**EXERCISE DETAILS:**
Take the data below and copy exactly the lines starting at the one with "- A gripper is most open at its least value" and finishing at the one with "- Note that", both included.

(Source data)

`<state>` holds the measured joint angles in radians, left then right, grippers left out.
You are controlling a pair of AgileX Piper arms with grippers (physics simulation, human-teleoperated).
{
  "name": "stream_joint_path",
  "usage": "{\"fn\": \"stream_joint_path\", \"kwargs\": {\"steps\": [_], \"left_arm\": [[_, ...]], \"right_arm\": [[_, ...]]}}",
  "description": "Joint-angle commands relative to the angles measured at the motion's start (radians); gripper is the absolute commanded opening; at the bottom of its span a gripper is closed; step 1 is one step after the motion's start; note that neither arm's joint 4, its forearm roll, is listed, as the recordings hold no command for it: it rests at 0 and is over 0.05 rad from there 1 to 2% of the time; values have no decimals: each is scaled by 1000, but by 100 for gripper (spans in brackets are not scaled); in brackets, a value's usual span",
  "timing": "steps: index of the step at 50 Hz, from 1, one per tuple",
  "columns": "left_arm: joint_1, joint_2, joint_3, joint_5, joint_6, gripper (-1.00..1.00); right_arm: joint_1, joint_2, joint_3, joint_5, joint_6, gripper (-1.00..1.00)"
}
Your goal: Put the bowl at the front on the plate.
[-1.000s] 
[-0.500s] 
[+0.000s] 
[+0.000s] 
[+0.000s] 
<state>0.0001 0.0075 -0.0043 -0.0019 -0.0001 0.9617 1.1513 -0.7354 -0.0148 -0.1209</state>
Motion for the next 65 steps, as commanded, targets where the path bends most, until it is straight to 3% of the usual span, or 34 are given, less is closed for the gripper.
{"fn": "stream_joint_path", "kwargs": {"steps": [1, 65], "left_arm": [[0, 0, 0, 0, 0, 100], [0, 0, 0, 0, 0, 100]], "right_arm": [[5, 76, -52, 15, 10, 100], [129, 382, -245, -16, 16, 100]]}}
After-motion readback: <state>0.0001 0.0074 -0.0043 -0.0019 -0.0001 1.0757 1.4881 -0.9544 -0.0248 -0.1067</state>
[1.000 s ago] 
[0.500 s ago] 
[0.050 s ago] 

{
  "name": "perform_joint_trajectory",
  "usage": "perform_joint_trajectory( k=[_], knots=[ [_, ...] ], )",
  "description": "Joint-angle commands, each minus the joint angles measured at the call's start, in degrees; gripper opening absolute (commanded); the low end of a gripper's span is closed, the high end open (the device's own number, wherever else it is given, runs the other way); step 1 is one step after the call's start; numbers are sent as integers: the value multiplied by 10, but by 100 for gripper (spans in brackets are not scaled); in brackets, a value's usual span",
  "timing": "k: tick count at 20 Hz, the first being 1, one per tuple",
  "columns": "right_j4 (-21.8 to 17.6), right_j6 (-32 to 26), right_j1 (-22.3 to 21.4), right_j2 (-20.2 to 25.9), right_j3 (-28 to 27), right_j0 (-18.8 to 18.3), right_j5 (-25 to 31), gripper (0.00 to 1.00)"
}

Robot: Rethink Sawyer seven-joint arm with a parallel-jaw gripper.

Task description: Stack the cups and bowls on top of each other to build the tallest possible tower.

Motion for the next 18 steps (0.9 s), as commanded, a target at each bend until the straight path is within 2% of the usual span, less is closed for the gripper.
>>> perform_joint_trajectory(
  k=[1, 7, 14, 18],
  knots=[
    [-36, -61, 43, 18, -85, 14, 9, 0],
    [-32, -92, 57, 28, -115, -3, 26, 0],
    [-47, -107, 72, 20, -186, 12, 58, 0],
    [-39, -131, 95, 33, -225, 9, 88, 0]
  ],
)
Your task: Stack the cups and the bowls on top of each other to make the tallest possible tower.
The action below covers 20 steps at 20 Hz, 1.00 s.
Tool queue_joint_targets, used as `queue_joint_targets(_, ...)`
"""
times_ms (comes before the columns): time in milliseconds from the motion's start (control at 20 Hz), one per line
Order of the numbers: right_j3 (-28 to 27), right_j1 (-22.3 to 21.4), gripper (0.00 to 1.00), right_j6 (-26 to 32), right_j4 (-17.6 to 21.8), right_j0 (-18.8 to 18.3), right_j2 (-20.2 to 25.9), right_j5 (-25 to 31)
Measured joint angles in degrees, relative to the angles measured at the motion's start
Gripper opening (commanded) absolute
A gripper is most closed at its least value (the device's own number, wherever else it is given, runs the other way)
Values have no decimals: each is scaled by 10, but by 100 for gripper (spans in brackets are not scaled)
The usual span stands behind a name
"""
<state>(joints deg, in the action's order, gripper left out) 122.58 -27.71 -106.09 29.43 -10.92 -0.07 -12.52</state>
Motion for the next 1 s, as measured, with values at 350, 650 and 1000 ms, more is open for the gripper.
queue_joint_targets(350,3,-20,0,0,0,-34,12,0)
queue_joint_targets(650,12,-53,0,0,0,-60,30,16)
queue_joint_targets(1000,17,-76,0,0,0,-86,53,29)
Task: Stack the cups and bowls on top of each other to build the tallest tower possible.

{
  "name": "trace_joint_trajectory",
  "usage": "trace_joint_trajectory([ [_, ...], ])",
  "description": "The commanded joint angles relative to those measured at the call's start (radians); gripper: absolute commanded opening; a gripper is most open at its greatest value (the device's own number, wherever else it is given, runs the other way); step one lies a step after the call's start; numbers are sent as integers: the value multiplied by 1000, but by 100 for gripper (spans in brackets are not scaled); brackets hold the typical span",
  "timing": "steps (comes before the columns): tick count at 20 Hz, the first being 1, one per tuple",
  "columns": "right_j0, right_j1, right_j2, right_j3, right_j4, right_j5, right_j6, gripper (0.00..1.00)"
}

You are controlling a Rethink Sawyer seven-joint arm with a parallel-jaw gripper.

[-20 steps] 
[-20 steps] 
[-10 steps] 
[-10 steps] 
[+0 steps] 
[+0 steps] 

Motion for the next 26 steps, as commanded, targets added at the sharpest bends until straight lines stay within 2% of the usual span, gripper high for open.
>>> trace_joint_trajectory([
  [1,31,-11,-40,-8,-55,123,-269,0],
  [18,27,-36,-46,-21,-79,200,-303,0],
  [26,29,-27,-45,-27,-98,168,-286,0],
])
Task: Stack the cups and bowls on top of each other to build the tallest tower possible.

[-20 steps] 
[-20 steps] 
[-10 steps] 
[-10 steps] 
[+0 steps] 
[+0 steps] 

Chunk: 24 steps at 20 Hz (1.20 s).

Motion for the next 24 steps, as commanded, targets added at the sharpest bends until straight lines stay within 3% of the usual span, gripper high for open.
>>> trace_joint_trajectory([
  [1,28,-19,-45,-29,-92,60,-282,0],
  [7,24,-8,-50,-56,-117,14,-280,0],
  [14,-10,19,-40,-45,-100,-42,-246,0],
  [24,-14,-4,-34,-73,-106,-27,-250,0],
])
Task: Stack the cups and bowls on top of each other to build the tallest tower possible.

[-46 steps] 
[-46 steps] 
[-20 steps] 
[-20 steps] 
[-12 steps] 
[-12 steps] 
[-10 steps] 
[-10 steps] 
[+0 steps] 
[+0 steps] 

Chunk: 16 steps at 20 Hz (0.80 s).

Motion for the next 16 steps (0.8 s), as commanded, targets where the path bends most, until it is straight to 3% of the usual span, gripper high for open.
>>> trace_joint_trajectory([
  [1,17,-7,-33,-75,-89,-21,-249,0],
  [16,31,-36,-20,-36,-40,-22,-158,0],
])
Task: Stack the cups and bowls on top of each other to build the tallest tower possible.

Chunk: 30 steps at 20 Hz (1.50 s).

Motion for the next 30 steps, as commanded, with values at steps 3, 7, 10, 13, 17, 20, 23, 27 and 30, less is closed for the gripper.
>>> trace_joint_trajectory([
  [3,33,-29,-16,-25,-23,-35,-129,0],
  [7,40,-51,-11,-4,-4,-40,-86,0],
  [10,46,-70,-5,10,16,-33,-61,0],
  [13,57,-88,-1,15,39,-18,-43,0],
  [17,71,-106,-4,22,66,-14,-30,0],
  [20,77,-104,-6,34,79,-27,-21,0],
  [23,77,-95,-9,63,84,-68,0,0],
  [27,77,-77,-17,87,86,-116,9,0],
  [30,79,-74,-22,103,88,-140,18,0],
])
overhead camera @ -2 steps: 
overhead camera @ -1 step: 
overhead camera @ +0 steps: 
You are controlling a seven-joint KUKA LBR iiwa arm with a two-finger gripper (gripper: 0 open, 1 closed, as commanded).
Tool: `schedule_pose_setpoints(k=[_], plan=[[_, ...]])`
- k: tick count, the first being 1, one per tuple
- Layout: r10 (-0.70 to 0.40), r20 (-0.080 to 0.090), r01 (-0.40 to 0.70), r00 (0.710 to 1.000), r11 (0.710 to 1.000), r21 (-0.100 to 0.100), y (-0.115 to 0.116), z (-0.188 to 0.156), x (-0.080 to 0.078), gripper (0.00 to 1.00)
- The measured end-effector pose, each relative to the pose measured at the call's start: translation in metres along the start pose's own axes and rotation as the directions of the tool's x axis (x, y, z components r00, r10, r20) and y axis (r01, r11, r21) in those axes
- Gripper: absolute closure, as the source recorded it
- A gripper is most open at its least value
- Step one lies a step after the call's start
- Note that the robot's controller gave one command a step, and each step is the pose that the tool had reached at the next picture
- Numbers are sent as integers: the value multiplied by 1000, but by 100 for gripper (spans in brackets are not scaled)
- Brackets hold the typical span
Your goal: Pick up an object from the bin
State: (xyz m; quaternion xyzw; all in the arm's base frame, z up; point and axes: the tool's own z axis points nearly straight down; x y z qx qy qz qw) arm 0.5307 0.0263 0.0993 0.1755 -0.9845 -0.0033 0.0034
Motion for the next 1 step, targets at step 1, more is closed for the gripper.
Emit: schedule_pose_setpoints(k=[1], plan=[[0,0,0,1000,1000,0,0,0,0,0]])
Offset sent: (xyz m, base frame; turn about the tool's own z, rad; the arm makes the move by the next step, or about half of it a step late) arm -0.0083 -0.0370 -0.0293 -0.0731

**ANSWER TO THE EXERCISE:**
- A gripper is most open at its least value
- Step one lies a step after the call's start
- Note that the robot's controller gave one command a step, and each step is the pose that the tool had reached at the next picture

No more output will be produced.